"DSPy allows you to decompose logic into a program that treats LLMs as a first class citizen... without having to tweak prompts (unless you want to)." This emphatic statement from Kevin Madura of AlixPartners at the AI Engineer Code Summit encapsulates the core value proposition of Declarative Self-improving Language Programs (DSPy). For founders, VCs, and AI professionals building enterprise-grade applications, the shift from brittle prompt engineering to structured programming with LLMs is not just a preference—it’s a necessity for robustness and scalability.
Madura spoke with an audience of technical leaders about why DSPy represents a critical evolution in building reliable AI software. He argued that as LLMs become foundational to enterprise workflows—from PDF processing to complex research agents—developers must move beyond iterative string manipulation. The challenge, as Madura highlighted, is moving from prompt tweaking to true programming with LLMs.
DSPy addresses this by introducing a set of opinionated primitives designed to structure AI applications rigorously. Madura introduced the six core concepts: Signatures, Modules, Tools, Adapters, Optimizers, and Metrics. Signatures, for instance, are declarative specifications of what the program should achieve, not how the LLM achieves it. This separation of concerns is crucial for maintainability.

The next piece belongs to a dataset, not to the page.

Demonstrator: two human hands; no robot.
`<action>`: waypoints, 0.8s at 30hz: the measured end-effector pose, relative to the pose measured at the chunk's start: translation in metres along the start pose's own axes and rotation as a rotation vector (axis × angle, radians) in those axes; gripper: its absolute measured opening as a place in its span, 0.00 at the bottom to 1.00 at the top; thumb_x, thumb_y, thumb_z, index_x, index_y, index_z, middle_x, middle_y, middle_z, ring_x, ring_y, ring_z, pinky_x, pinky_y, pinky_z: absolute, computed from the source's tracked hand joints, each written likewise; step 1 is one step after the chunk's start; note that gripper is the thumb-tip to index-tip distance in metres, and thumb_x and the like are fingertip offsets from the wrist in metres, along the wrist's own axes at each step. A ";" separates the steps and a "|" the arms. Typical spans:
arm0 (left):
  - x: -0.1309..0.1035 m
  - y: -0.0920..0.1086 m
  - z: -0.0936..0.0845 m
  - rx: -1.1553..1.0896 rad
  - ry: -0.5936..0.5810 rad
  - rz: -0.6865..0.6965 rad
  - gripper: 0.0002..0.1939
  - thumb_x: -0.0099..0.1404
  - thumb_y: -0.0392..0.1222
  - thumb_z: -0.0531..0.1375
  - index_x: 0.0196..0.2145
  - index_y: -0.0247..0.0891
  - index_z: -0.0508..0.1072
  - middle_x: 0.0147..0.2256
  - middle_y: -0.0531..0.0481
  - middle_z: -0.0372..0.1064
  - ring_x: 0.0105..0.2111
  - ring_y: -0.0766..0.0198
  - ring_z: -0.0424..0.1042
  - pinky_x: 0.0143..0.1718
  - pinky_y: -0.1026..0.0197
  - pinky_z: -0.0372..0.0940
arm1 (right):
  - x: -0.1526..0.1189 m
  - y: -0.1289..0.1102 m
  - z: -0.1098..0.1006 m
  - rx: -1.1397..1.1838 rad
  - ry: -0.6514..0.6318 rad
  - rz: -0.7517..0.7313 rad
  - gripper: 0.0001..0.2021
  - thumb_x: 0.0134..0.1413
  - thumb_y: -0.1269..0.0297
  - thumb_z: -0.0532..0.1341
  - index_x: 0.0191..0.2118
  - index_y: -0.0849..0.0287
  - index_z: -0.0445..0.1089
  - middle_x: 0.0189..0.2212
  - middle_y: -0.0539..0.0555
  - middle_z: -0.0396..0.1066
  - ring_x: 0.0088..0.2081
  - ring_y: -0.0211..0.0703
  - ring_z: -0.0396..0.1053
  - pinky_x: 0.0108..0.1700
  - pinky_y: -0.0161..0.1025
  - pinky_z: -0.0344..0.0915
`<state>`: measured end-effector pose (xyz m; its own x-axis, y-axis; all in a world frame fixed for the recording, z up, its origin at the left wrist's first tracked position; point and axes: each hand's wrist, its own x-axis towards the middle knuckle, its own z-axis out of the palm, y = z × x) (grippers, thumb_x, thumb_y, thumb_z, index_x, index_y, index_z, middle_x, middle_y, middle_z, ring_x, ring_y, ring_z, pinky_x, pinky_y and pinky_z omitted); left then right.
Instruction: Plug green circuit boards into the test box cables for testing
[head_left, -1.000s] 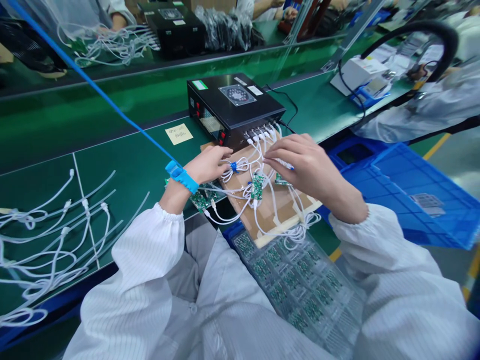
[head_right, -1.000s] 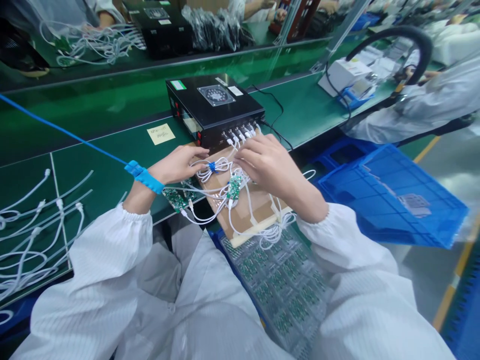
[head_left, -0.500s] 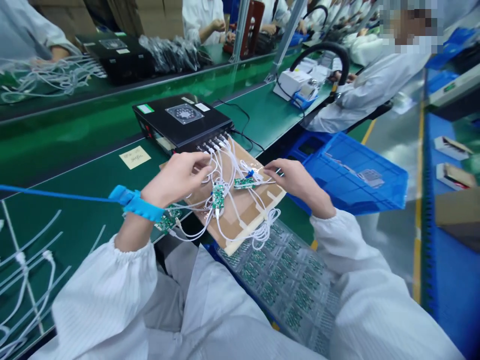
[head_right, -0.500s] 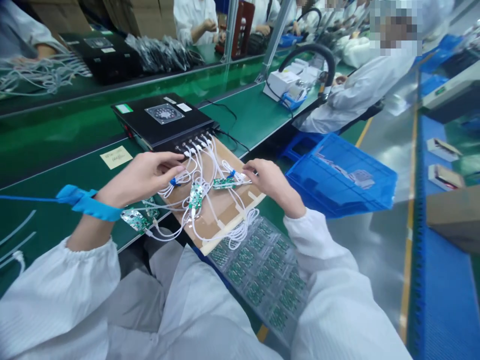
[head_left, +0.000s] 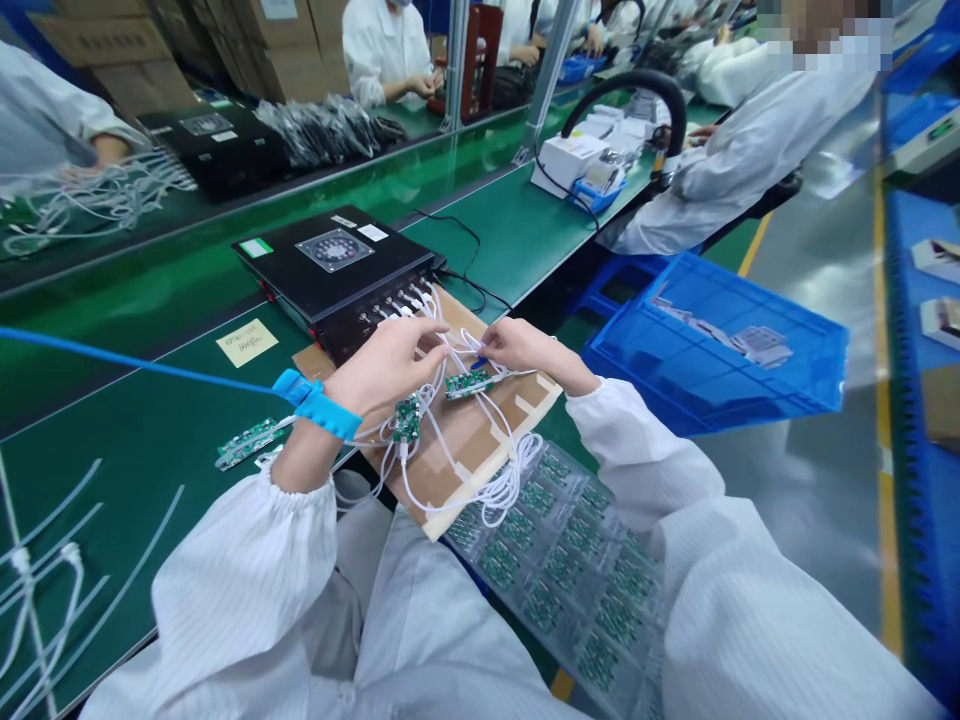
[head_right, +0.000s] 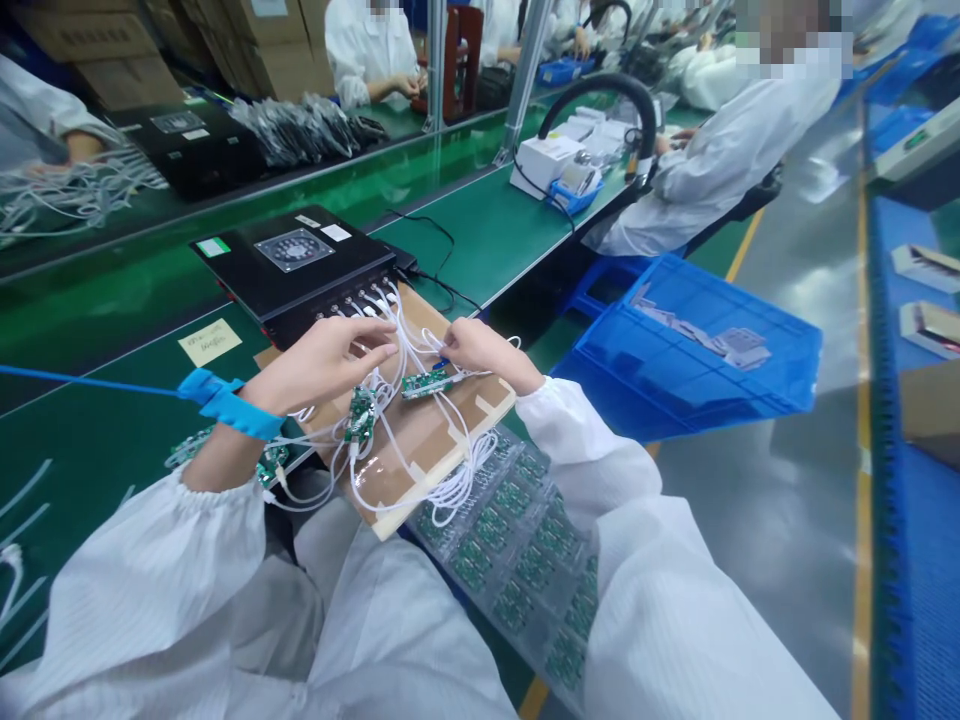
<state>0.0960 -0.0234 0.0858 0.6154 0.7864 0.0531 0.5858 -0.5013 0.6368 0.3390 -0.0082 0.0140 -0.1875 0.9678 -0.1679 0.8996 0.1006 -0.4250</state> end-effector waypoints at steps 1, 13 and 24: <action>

The framework’s strength lies in its ability to compile these declarative programs into effective prompts and even fine-tune model weights, moving the engineering effort away from manual prompt crafting. Madura stressed the importance of this structure, noting, "Your program design likely moves slower than AI advancements (at least so far)." By encoding intent and structure in a transferable way, DSPy applications are insulated from the rapid, unpredictable advancements in foundational models.
A key insight Madura provided was the distinction between programming and mere prompting. He emphasized that DSPy allows developers to "create computer programs that use LLMs as inline function calls." This treats the LLM less like an oracle and more like a library component, which can be reasoned about, tested, and optimized with traditional software engineering discipline.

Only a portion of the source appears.